DNA and Whalen's rights
On the North Dakota side, a Friday hearing could decide if the defense will get to interview the victim before Whalen's trial and whether the state can conduct tests on a hair found on a blanket seized from his car.
Whalen's attorney, Robert Hoy, responded to the state's argument that his client's right to confront his accuser is a trial right. The prosecution previously argued the court must protect the victim from repeated interviews that could be "inherently traumatic" by preventing the defense from deposing the victim outside of court.
Despite having access to hours of interviews from the victim, Hoy argued the state's approach violates Whalen's rights to confront the victim and due process.
The victim has not objected to the defense's subpoena for deposition, and though the state objects, it has not proven the deposition will "unreasonably annoy, embarrass, oppress or cause harm" to the victim, Hoy argued. Whalen's rights extend beyond the trial, Hoy said, adding since the victim's testimony is primary evidence that could be used against Whalen in trial, the court should not cut him off from interviewing the student.

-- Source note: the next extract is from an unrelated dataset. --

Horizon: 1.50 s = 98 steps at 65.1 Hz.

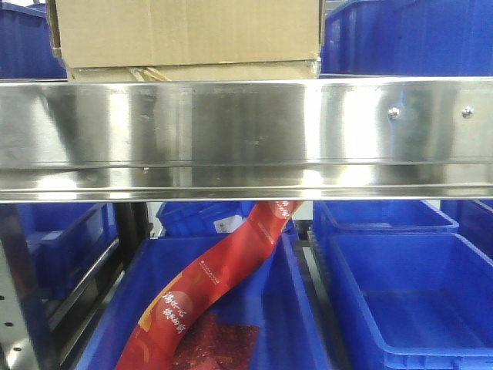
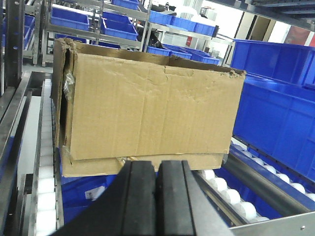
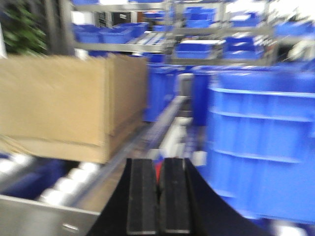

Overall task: Stack two boxes on right shelf middle
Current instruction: 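Open both grippers and withdraw them from the boxes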

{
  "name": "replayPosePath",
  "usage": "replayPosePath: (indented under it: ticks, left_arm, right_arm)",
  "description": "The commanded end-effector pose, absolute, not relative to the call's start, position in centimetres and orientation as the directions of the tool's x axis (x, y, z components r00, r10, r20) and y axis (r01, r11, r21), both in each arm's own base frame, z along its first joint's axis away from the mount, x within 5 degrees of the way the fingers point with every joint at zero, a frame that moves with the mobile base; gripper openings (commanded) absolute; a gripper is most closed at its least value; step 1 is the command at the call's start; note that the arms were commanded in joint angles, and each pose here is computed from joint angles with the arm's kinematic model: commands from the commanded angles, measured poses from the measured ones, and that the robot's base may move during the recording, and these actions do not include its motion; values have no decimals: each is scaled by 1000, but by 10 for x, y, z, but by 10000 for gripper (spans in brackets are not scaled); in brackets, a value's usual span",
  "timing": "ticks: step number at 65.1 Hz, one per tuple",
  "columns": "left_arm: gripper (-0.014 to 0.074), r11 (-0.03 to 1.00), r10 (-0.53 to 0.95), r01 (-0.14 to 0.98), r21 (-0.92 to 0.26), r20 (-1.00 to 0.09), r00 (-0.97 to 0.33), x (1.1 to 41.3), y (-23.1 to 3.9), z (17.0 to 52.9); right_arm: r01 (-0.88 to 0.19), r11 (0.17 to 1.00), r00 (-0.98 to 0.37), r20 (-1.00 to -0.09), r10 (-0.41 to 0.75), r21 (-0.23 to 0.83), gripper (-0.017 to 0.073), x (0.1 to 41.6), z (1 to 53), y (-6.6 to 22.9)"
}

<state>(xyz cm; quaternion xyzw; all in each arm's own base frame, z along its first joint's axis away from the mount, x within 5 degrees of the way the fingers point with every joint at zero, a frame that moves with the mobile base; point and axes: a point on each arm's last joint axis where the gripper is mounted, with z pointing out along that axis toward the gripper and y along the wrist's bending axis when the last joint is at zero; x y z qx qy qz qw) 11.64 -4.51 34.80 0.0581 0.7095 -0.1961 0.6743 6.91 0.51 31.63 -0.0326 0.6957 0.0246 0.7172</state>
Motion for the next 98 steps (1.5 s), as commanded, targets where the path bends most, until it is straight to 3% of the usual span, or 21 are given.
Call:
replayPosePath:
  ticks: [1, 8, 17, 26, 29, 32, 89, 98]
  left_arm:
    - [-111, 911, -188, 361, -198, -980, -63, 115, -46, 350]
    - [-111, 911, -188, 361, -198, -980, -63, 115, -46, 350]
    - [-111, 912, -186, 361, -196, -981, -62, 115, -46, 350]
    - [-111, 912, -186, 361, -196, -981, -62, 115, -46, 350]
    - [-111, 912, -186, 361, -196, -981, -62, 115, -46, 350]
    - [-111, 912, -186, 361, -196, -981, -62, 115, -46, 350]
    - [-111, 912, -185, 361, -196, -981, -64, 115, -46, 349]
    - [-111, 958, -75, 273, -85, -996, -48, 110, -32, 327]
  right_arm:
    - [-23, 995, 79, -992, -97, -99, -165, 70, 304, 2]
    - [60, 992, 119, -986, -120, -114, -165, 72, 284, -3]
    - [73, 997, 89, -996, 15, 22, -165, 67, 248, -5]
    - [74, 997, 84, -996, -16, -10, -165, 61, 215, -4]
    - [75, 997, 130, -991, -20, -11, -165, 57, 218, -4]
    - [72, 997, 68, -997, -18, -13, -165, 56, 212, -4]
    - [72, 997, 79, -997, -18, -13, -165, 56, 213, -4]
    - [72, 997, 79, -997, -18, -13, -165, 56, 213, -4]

Hoy also argued the deposition is not repetitive, as the state argues. The defense has yet to interview the victim, and by definition, the deposition cannot be described as repetitive, Hoy said in his response.
"While the state claims the psychological impact of repetitive interviews 'is not debatable,' it clearly did not think this was true when school officials and law enforcement interviews (the student) the first four times," Hoy said in the response. "The state would have the court believe no psychological impact was at stake during the first four 'lengthy and comprehensive interviews' by school officials and law enforcement, but it is 'not debatable' that a single deposition by the defendant would produce trauma and psychological harm because it is too repetitive based on the earlier interviews."
The state also wants to test a hair that was found in Whalen's car, but possible destruction of the hair would prevent the defense from testing it, Hoy argued. Whalen has the right to defend himself against the state by independently testing the evidence, Hoy wrote in a motion against the testing filed May 26. He added the state could try to preserve some of the hair for the defense.
The state argues there are other hairs the defense could test, adding testing the hair would not violate Whalen's rights because the due process clause does not require the state to preserve evidence subjected to testing.
"Rather, the (U.S. Supreme Court) reasoned that the evidence submitted at trial is the testing results rather than the actual sample tested," Assistant State's Attorney Haley Wamstad argued in a response.